Speaking on the eve of Britain triggering Article 50, retired senior diplomat and Old Elizabethan Sir Leslie Fielding has warned that Britain lacks the expertise necessary to conduct the detailed Brexit trade negotiations that are about to start.
Interviewed by BBC Radio Four’s flagship Today programme, Old Elizabethan Sir Leslie (OE 1943-1951) not only reminisced about his experiences in 1973 when he was one of the first British diplomats to be sent to Brussels as Britain joined the European Community, but also spoke of his feelings and fears now that Britain is leaving.
“To a degree I feel terribly upset – it gives me a deep sadness, not only because of the effect on the unity of the UK and on Brits generally, but also because I think it could be in part such a shock to the EU that might result in something much bigger, more dangerous happening.”
Sir Leslie said the negotiations will be “hellishly complex”. Prior to going to Brussels, he had been involved in international negotiations, but not trade negotiations. “I found I was joining a team there who were absolute aces… it was jumping in the deep end and I found it tricky.
“It’s commonly said that we don’t really have many people in Whitehall now who these days know very much about these things, because it’s all been done by the Commission. It’s tricky and it’s a particular brand of knowledge which you don’t find easily on call.”
He said his friend, Pascal Lamy, former European Commissioner for Trade and former Director-General of the World Trade Organisation, had warned him that the negotiations could take five to 12 years.
Sir Leslie graduated from Emmanuel College, Cambridge, with a First in History; he studied Persian at the School of Oriental and African Studies in London and was a Visiting Fellow at St Antony’s College, Oxford. Following his graduation in 1956, Sir Leslie was placed second in the open competition for the Foreign (now Diplomatic) Service. His career as a diplomat later took him to Tehran, Singapore, Cambodia, Paris, Brussels and Japan.
He joined the External Relations Directorate-General of the European Commission in 1973 as the Director with special responsibility for Europe's relations with the US and the Commonwealth. He subsequently became EC Ambassador in Tokyo for five years, returning to Brussels as Director-General of External Relations from 1982 to 1987. He was knighted in 1988.
Asked about his first day in Brussels in 1973, he told the Today programme: “I remember it vividly; I remember turning up and finding I had an office but without any telephone or blotting paper, and it was a struggle to get oneself organised. But that was understandable – after all, I was a newcomer, a dreaded Englishman, thought to be unable to speak any other language than English.”
In fact, Sir Leslie was fluent in French and had gone to Brussels with clear instructions to use it. “I was told by [Prime Minister] Ted Heath to speak French all the time: he didn’t want any linguistic chauvinism. Ted, of course, didn’t speak a word of any language other than English.

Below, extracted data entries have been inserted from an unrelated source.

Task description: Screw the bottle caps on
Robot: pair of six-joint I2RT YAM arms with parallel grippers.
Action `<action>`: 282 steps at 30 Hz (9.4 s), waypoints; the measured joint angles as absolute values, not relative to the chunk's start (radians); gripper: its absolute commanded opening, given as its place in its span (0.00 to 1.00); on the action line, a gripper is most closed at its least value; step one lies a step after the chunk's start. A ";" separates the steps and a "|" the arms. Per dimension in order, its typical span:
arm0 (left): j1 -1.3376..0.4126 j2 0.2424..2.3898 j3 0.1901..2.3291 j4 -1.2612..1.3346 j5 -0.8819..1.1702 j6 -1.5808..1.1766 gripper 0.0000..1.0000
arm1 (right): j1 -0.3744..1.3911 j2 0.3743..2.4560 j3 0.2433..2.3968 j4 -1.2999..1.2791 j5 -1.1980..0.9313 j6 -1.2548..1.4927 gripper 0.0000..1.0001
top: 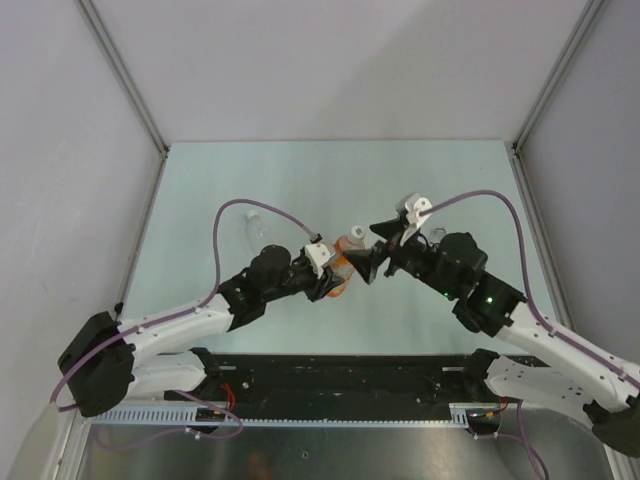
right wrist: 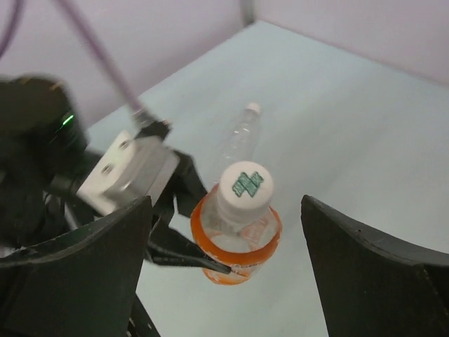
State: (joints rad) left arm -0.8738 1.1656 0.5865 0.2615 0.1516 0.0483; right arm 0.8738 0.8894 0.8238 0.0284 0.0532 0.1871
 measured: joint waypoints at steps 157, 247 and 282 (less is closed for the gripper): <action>-0.798 0.801 0.315 0.374 0.817 0.203 0.00 | 0.889 0.818 0.834 0.021 -0.785 -0.139 0.69; -0.892 0.916 0.348 0.556 0.268 -0.025 0.00 | 0.805 0.767 0.848 0.000 -0.500 -0.146 0.82; -0.889 0.883 0.329 0.556 0.765 0.064 0.00 | 0.856 0.694 0.846 -0.134 -0.887 -0.300 0.62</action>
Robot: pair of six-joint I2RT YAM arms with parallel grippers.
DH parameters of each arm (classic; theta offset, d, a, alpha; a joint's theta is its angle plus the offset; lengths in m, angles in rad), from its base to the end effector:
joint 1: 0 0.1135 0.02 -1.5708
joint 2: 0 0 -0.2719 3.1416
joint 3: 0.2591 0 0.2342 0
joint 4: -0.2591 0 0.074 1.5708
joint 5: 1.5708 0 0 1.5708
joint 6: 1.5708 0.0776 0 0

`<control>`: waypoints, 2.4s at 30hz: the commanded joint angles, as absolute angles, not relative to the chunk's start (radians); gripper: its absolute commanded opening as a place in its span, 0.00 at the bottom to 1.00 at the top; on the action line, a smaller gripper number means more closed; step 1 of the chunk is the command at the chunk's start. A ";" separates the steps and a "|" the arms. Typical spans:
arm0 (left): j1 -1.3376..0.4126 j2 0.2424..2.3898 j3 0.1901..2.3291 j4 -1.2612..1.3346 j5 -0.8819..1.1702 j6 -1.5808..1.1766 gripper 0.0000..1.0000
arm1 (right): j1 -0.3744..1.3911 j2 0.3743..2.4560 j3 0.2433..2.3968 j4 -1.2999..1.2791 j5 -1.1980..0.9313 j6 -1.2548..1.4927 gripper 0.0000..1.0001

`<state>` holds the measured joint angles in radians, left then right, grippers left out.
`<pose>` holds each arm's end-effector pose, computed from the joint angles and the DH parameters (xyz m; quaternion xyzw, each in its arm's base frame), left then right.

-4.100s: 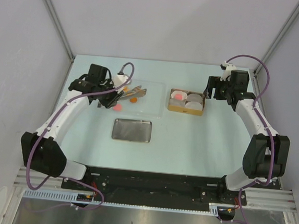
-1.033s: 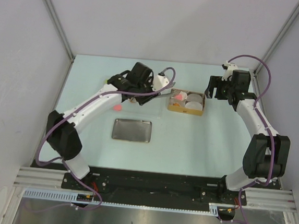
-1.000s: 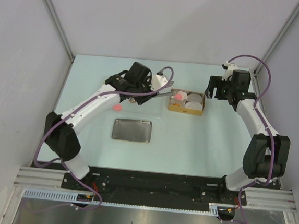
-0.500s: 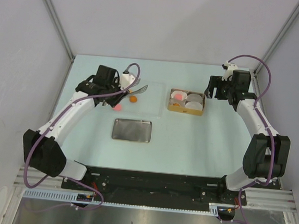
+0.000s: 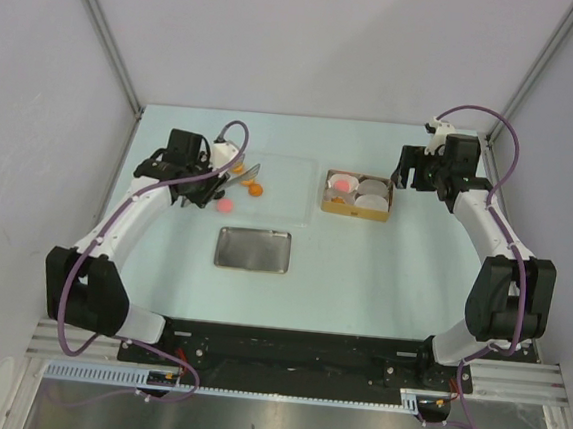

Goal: Pack the cookies

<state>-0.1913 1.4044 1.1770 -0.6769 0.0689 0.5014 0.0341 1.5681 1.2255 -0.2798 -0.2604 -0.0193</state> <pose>0.2961 -0.0628 0.2701 0.3312 0.8845 0.0183 0.3280 0.3728 0.0327 0.2790 -0.0828 0.8802 0.1189 0.4519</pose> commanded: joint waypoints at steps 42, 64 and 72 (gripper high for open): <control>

“I spoke French all the time and it was ok – the problem was it was 24 hours a day…The French language demands facial exertions different from those required when one mutters away in English with a clipped manner…my throat, cheeks and lips began to rebel after 8-10 hours of that!
A career diplomat, he brought with him many years of experience of international relations. Although he felt the EC was in some senses a “well-oiled machine”, he added: “I thought on the whole that our methods were better than theirs…As a Brit, I had better man-management skills than most of them.”
He was particularly struck by the fact that they could not communicate confidentially with the EC’s external offices around the world: the only cipher machine was left unused because nobody knew how to use it and there was no diplomatic bag service; instead, communications had to be sent by the ordinary post. “Things like that were, for a Foreign Office man, rather strange.”
During his time in Brussels, he was treated “cordially, but with a certain reserve”, he recalled. “They wondered whether I was perfidious Albion and one of Mrs Thatcher’s spies.”
“Looking back, I would say it was absolutely worthwhile,” he added.
After retiring from the diplomatic service he returned to England, where he was Vice-Chancellor of the University of Sussex from 1987 to 92. He has been a Lay Reader in the Church of England for more than 30 years. In recent years he has been busy writing and publishing – mostly on international relations, but has also produced a novel and a screenplay. Sir Leslie is married to the eminent mediaeval historian Sally Harvey and they have two children, Emma and Leo.